Overall, cell-free mitochondrial DNA is currently suggested an important challenge in diagnosis and prognostic evaluation of acute coronary syndrome, myocardial infarction, in prediction of CV disease, pulmonary thromboembolism, in non-invasive early detection of atherosclerosis and understanding its pathological mechanism in vivo, in assessing various issues of treatment for atherosclerosis [26-29]. Although cell-free mitochondrial DNA may be routinely used to accurately diagnose cancers, whether they could help to stratify non-cancer patients at CV risk is not clear. Nevertheless, over the last decade implementation of cell-free mitochondrial DNA measurement into clinical settings is hampered by technical problems with assay specificity and sensitivity that requires more investigations to easily understand the role of this biomarker in CV risk stratification on dysmetabolic states.

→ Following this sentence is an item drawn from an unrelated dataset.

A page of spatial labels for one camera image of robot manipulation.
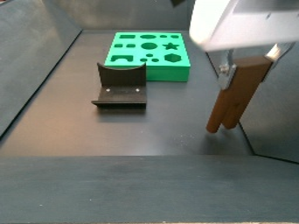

Soluble form of cell-free mitochondrial DNA is found a useful biomarker of cell death and non-specific tissue injury. However, in non-cancer individuals the diagnostic and predictive role of this biomarker is not fully understood. Probably, elevated levels of cellfree mitochondrial DNA could be used a diagnostic tool for early stage screening among subjects with suspected CV and metabolic diseases. Prospective studies with a larger cohort of non-cancer patients in various CV and metabolic diseases are required to precisely define the clinical importance of elevated cell-free mitochondrial DNA levels amount for diagnosing and predicting values.